What you should do: Set down the data that follows again, exactly as written.

Data supplied below:

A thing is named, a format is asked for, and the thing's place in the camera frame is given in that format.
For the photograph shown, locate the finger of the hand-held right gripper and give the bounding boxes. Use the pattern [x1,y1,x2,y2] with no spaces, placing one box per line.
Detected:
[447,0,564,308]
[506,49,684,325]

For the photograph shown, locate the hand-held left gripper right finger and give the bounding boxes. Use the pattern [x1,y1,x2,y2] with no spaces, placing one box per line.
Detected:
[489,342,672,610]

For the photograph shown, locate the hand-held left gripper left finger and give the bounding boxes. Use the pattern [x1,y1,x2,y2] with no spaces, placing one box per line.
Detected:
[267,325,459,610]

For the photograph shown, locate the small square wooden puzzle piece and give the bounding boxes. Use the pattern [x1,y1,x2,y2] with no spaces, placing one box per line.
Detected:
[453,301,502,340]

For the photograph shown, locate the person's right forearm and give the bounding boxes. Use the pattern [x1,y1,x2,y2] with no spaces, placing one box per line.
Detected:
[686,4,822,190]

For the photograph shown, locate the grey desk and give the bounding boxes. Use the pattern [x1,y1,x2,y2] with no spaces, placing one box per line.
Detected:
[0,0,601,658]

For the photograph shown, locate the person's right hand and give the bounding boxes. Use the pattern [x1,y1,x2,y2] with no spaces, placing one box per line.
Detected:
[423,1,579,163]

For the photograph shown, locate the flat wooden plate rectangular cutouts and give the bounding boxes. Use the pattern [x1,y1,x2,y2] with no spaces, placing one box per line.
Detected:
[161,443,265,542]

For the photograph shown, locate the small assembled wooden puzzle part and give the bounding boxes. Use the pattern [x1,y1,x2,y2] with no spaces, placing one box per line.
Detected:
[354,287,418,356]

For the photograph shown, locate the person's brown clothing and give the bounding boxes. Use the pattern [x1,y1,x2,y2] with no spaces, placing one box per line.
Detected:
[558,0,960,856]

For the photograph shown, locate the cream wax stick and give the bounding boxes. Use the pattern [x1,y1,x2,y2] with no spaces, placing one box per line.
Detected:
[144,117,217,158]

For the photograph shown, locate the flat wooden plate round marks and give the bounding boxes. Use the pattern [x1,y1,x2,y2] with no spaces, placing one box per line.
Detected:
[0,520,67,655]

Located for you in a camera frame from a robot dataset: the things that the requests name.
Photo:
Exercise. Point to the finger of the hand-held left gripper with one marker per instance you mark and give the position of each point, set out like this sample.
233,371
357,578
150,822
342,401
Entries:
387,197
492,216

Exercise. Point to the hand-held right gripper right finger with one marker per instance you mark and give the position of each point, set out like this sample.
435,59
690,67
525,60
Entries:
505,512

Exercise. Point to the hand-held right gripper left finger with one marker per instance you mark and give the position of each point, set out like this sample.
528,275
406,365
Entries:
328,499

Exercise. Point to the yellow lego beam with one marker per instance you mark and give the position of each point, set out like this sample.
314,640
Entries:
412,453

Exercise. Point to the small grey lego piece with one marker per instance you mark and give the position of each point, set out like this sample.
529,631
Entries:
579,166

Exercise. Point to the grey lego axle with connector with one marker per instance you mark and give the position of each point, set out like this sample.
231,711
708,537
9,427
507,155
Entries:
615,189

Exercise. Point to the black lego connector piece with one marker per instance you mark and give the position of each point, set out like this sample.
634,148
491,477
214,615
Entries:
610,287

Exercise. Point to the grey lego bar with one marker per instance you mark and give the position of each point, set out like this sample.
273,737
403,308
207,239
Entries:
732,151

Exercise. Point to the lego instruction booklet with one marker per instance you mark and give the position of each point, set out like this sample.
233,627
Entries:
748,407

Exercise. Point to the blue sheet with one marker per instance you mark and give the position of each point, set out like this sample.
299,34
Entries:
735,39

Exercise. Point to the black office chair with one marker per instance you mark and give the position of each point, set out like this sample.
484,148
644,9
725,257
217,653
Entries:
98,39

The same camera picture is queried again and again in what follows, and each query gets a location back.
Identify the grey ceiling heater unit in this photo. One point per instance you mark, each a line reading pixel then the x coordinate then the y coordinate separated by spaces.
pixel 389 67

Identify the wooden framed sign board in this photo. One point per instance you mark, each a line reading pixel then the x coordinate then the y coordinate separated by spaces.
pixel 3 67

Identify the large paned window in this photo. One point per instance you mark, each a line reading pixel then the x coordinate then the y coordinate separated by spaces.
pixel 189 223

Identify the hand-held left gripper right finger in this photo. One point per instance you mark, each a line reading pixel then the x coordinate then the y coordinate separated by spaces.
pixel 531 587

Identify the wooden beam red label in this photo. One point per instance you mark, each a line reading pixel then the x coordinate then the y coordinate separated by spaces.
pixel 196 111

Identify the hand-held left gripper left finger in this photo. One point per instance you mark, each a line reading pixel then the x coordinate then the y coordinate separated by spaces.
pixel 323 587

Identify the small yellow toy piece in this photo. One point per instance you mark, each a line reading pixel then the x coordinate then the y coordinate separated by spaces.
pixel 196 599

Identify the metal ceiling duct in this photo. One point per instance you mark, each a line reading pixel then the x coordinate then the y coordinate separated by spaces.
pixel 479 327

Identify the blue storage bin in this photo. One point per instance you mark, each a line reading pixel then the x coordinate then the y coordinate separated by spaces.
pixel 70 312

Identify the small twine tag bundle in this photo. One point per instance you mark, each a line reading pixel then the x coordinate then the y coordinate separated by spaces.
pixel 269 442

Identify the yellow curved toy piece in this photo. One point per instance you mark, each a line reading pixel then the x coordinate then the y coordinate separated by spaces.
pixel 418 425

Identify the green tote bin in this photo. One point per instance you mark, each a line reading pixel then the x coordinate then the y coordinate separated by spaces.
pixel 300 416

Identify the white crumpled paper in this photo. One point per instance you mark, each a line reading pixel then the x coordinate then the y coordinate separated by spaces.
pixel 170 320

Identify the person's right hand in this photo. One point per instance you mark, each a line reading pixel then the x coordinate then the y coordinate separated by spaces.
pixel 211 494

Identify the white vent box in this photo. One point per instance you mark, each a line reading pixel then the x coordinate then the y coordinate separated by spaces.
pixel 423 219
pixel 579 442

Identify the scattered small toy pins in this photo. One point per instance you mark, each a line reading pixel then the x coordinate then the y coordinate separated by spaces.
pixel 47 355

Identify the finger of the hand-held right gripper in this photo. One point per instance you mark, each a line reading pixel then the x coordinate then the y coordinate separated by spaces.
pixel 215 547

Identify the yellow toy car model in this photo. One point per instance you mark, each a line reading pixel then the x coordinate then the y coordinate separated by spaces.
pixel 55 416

End of Data supplied.

Task answer:
A thing is named, a format is asked for, and the thing's place in the camera frame is given in that format.
For the photograph shown, locate the finger of the hand-held right gripper and give the bounding boxes. Use the pattern [x1,y1,x2,y2] with no spaces, placing one box per line.
Detected:
[447,0,564,308]
[506,49,684,325]

For the photograph shown, locate the hand-held left gripper right finger and give the bounding boxes. Use the pattern [x1,y1,x2,y2] with no spaces, placing one box per line.
Detected:
[489,342,672,610]

For the photograph shown, locate the hand-held left gripper left finger and give the bounding boxes. Use the pattern [x1,y1,x2,y2] with no spaces, placing one box per line.
Detected:
[267,325,459,610]

For the photograph shown, locate the small square wooden puzzle piece and give the bounding boxes. Use the pattern [x1,y1,x2,y2] with no spaces, placing one box per line.
Detected:
[453,301,502,340]

For the photograph shown, locate the person's right forearm and give the bounding boxes. Use the pattern [x1,y1,x2,y2] with no spaces, placing one box per line.
Detected:
[686,4,822,190]

For the photograph shown, locate the grey desk and give the bounding boxes. Use the pattern [x1,y1,x2,y2] with no spaces, placing one box per line.
Detected:
[0,0,601,658]

For the photograph shown, locate the person's right hand and give the bounding boxes. Use the pattern [x1,y1,x2,y2] with no spaces, placing one box per line.
Detected:
[423,1,579,163]

For the photograph shown, locate the flat wooden plate rectangular cutouts and give the bounding boxes. Use the pattern [x1,y1,x2,y2] with no spaces, placing one box per line.
Detected:
[161,443,265,542]

For the photograph shown, locate the small assembled wooden puzzle part and give the bounding boxes. Use the pattern [x1,y1,x2,y2] with no spaces, placing one box per line.
Detected:
[354,287,418,356]

For the photograph shown, locate the person's brown clothing and give the bounding boxes. Use the pattern [x1,y1,x2,y2] with no spaces, placing one box per line.
Detected:
[558,0,960,856]

For the photograph shown, locate the cream wax stick and give the bounding boxes. Use the pattern [x1,y1,x2,y2] with no spaces, placing one box per line.
Detected:
[144,117,217,158]

For the photograph shown, locate the flat wooden plate round marks and give the bounding boxes. Use the pattern [x1,y1,x2,y2] with no spaces, placing one box per line.
Detected:
[0,520,67,655]

Located for you in a camera frame from a robot dataset: the things that the requests name.
Photo:
Exercise. Point to the finger of the hand-held left gripper with one marker per instance you mark and give the position of each point, set out like this sample.
233,371
357,578
150,822
342,401
Entries:
387,197
492,216

Exercise. Point to the hand-held right gripper right finger with one marker per instance you mark and give the position of each point, set out like this sample.
435,59
690,67
525,60
Entries:
505,512

Exercise. Point to the hand-held right gripper left finger with one marker per instance you mark and give the position of each point, set out like this sample.
528,275
406,365
Entries:
328,499

Exercise. Point to the yellow lego beam with one marker per instance you mark and give the position of each point, set out like this sample.
314,640
Entries:
412,453

Exercise. Point to the small grey lego piece with one marker per instance you mark and give the position of each point, set out like this sample.
529,631
Entries:
579,166

Exercise. Point to the grey lego axle with connector with one marker per instance you mark and give the position of each point, set out like this sample.
231,711
708,537
9,427
507,155
Entries:
615,189

Exercise. Point to the black lego connector piece with one marker per instance you mark and give the position of each point, set out like this sample.
634,148
491,477
214,615
Entries:
610,287

Exercise. Point to the grey lego bar with one marker per instance you mark and give the position of each point, set out like this sample.
273,737
403,308
207,239
Entries:
732,151

Exercise. Point to the lego instruction booklet with one marker per instance you mark and give the position of each point, set out like this sample.
233,627
Entries:
748,407

Exercise. Point to the blue sheet with one marker per instance you mark and give the position of each point, set out like this sample.
299,34
Entries:
735,39

Exercise. Point to the black office chair with one marker per instance you mark and give the position of each point, set out like this sample.
484,148
644,9
725,257
217,653
Entries:
98,39

The same camera picture is queried again and again in what follows, and each query gets a location back.
Identify the grey ceiling heater unit in this photo. One point per instance you mark, each a line reading pixel then the x coordinate then the y coordinate separated by spaces.
pixel 389 67

Identify the wooden framed sign board in this photo. One point per instance you mark, each a line reading pixel then the x coordinate then the y coordinate separated by spaces.
pixel 3 67

Identify the large paned window in this photo. One point per instance you mark, each a line reading pixel then the x coordinate then the y coordinate separated by spaces.
pixel 189 223

Identify the hand-held left gripper right finger in this photo. One point per instance you mark, each a line reading pixel then the x coordinate then the y coordinate separated by spaces.
pixel 531 587

Identify the wooden beam red label in this photo. One point per instance you mark, each a line reading pixel then the x coordinate then the y coordinate separated by spaces.
pixel 196 111

Identify the hand-held left gripper left finger in this photo. One point per instance you mark, each a line reading pixel then the x coordinate then the y coordinate separated by spaces.
pixel 323 587

Identify the small yellow toy piece in this photo. One point per instance you mark, each a line reading pixel then the x coordinate then the y coordinate separated by spaces.
pixel 196 599

Identify the metal ceiling duct in this photo. One point per instance you mark, each a line reading pixel then the x coordinate then the y coordinate separated by spaces.
pixel 479 327

Identify the blue storage bin in this photo. One point per instance you mark, each a line reading pixel then the x coordinate then the y coordinate separated by spaces.
pixel 70 312

Identify the small twine tag bundle in this photo. One point per instance you mark, each a line reading pixel then the x coordinate then the y coordinate separated by spaces.
pixel 269 442

Identify the yellow curved toy piece in this photo. One point per instance you mark, each a line reading pixel then the x coordinate then the y coordinate separated by spaces.
pixel 418 425

Identify the green tote bin in this photo. One point per instance you mark, each a line reading pixel then the x coordinate then the y coordinate separated by spaces.
pixel 300 416

Identify the white crumpled paper in this photo. One point per instance you mark, each a line reading pixel then the x coordinate then the y coordinate separated by spaces.
pixel 170 320

Identify the person's right hand in this photo. One point per instance you mark, each a line reading pixel then the x coordinate then the y coordinate separated by spaces.
pixel 211 494

Identify the white vent box in this photo. One point per instance you mark, each a line reading pixel then the x coordinate then the y coordinate separated by spaces.
pixel 423 219
pixel 579 442

Identify the scattered small toy pins in this photo. One point per instance you mark, each a line reading pixel then the x coordinate then the y coordinate separated by spaces.
pixel 47 355

Identify the finger of the hand-held right gripper in this photo. One point per instance you mark, each a line reading pixel then the x coordinate then the y coordinate separated by spaces.
pixel 215 547

Identify the yellow toy car model in this photo. One point per instance you mark, each a line reading pixel then the x coordinate then the y coordinate separated by spaces.
pixel 55 416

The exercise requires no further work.